The Fifth Gospel, Ian Caldwell

*Disclaimer: I received a free copy of this book from the publisher in return for an honest review*

The Fifth Gospel, Ian Caldwell
Author: Ian Caldwell
Publisher: Simon & Schuster
Pages: 431
Format: Hardcover
ISBN-10: 1451694148
ISBN-13: 9781451694147
Simon & Schuster: eBook | Hardcover | Audiobook
The Fifth Gospel

3 stars

In 2004, as Pope John Paul’s reign enters its twilight, a mysterious exhibit is under construction at the Vatican Museums. A week before it is scheduled to open, its curator is murdered at a meeting on the outskirts of Rome. The same night, a violent break-in rocks the home of the curator’s research partner, Father Alex Andreou, a married Greek Catholic priest who lives inside the Vatican with his five-year-old son.

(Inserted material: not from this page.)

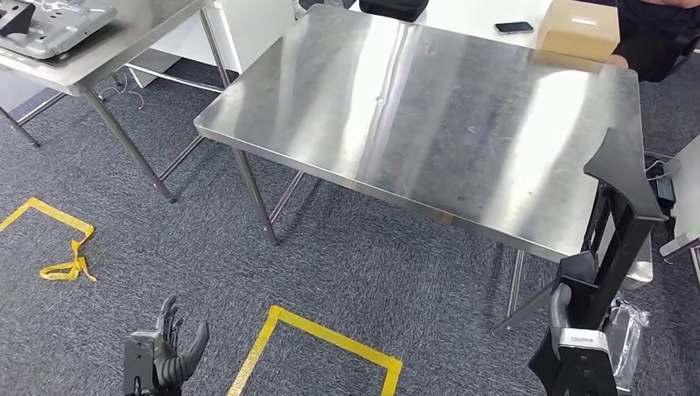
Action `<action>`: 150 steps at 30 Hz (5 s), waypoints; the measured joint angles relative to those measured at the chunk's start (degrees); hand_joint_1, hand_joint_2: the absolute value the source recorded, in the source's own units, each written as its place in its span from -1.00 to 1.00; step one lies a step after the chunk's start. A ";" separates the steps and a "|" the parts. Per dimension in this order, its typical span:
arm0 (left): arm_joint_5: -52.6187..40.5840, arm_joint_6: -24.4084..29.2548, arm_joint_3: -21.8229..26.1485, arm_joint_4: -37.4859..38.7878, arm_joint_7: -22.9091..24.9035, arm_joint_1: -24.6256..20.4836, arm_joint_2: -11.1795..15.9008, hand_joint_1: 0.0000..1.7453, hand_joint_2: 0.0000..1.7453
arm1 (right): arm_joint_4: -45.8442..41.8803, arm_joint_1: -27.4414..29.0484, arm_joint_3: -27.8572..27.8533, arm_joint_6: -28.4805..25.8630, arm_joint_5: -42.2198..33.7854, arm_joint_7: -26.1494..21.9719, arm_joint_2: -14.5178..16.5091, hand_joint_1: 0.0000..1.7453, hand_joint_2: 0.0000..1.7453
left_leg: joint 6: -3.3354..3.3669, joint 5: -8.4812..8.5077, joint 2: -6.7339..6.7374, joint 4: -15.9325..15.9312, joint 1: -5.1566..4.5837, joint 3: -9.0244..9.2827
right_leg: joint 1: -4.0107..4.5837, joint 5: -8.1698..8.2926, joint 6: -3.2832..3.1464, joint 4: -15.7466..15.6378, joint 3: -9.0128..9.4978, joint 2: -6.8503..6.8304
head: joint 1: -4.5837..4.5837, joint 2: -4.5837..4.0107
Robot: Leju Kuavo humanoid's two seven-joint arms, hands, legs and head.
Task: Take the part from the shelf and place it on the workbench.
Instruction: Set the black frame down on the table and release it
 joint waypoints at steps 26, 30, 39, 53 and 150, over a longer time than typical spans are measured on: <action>-0.07 -1.91 0.60 0.24 -0.77 -0.39 0.02 -1.00 1.00 | 0.07 1.05 0.93 -1.80 1.08 0.96 -1.29 1.00 1.00 | 1.80 -0.51 -0.11 -1.70 -0.36 2.71 | 0.51 0.02 1.84 1.36 -2.12 -0.21 | 0.10 0.00; -0.05 -1.92 0.80 0.24 -0.78 -0.31 -0.06 -1.00 1.00 | 0.12 1.29 1.07 -1.89 1.62 1.34 -1.37 1.00 1.00 | 0.65 -1.16 0.02 -0.80 -0.43 3.07 | 0.54 0.33 -0.58 0.15 -0.87 -0.16 | 0.00 0.00; -0.13 -2.08 1.09 0.44 -0.74 -0.17 -0.23 -1.00 1.00 | -0.03 1.41 1.32 -1.92 2.43 1.92 -1.39 1.00 1.00 | 0.12 -0.61 0.20 7.89 -0.18 -6.49 | 0.58 -2.64 -2.10 -0.13 3.33 0.13 | -0.15 -0.01; -0.20 -2.44 1.19 1.26 -0.80 -0.65 -0.33 -1.00 1.00 | 0.04 1.63 1.69 -1.98 2.13 1.99 -2.76 1.00 1.00 | 3.03 0.43 -0.22 -1.70 -0.75 1.73 | 0.35 -7.94 1.24 13.53 -5.46 0.11 | 0.36 -0.01; -1.86 -5.09 -0.80 8.96 0.04 -8.46 -1.52 -1.00 1.00 | 0.01 -25.12 2.70 10.20 15.86 16.37 -22.89 1.00 1.00 | 1.75 0.72 0.26 4.99 -0.01 -4.74 | -0.15 0.05 -0.10 1.28 -1.48 0.38 | -0.55 -0.01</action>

This book has clear ups and downs. The story is interesting most of the part. Exciting mysteries and conspiracies in the Vatican always make for some extra atmosphere. Still at times the author gets lost in explaining gospels and the religious meaning of things. It broke the flow of the story for me. On the other hand it was clear what amount of research was done to create this book which added something to the experience again. The book works very much on the feeling that there is a lot of corruption and stuff going on in Vatican city so if you find that topic hard to deal with do not read this book. I really enjoyed the position the author chose with the combination of the orthodox Christian church inside the Vatican. I was not much aware of the politics concerning their status.
The most important character is Alex Andreou. Left by his wife and taking care of his young son it is easy the sympathize with him and hope for the best. Living inside his head I connected to the other characters as much as Alex wanted me to. Peter, his son, is the most important person in his life so he does come to life. Other characters a bit less as you only get to know them how Alex wants you to know them.